## Source data:
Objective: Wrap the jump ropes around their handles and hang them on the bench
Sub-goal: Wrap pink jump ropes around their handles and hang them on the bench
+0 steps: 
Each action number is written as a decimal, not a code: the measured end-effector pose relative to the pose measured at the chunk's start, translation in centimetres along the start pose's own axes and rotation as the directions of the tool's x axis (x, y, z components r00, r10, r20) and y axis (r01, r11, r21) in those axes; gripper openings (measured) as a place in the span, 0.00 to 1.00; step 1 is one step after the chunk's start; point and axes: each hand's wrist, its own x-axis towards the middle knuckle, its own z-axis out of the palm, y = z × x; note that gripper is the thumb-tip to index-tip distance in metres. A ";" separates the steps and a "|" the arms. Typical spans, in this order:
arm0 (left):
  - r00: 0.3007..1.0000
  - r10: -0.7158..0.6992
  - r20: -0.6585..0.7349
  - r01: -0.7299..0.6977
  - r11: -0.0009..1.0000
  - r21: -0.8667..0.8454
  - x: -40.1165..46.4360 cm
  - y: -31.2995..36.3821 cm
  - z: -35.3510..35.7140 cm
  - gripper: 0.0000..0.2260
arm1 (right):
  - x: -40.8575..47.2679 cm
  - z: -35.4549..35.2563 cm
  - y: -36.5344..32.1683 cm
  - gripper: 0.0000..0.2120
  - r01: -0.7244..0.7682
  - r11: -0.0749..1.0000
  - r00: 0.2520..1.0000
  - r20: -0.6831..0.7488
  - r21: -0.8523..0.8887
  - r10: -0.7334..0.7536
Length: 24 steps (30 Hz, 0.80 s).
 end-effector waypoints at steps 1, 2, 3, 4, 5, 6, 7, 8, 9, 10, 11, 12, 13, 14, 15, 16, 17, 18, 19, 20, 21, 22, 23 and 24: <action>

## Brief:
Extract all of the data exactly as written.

## Response to the exercise:
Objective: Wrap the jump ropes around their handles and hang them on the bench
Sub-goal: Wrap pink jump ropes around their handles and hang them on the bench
+0 steps: 
Each action number is written as a decimal, not a code: the measured end-effector pose relative to the pose measured at the chunk's start, translation in centimetres along the start pose's own axes and rotation as the directions of the tool's x axis (x, y, z components r00, r10, r20) and y axis (r01, r11, r21) in those axes; gripper openings (measured) as a place in the span, 0.00 to 1.00; step 1 is one step after the chunk's start; point and axes: each hand's wrist, its own x-axis towards the middle knuckle, its own z-axis out of the palm, y = z × x; note that gripper is the thumb-tip to index-tip distance in metres. A ";" separates the steps and a "|" the arms. Typical spans, in this order:
arm0 (left):
  - r00: 0.3007..1.0000
  - r10: -0.7158..0.6992
  - r20: -0.6585..0.7349
  - r01: -0.7299..0.6977
  - r11: -0.0009..1.0000
  - r21: -0.8667..0.8454
  - x: -40.1165..46.4360 cm
  - y: -31.2995..36.3821 cm
  - z: -35.3510..35.7140 cm
  - gripper: 0.0000..0.2260
arm1 (right):
  - x: -40.8575..47.2679 cm
  - z: -35.4549..35.2563 cm
  - y: -36.5344..32.1683 cm
  - gripper: 0.0000..0.2120
  - r01: -0.7244..0.7682
  - r11: -0.0749..1.0000
  - r00: 0.2520..1.0000
  - r20: -0.6831..0.7488
  - r21: -0.8523..0.8887
  - r10: -0.7334..0.7536
Length: 24 steps (30 Hz, 0.80 s).
 end-effector waypoints at steps 1, 2, 3, 4, 5, 6, 7, 8, 9, 10, 11, 12, 13, 14, 15, 16, 17, 18, 19, 20, 21, 22, 23 and 24: <action>

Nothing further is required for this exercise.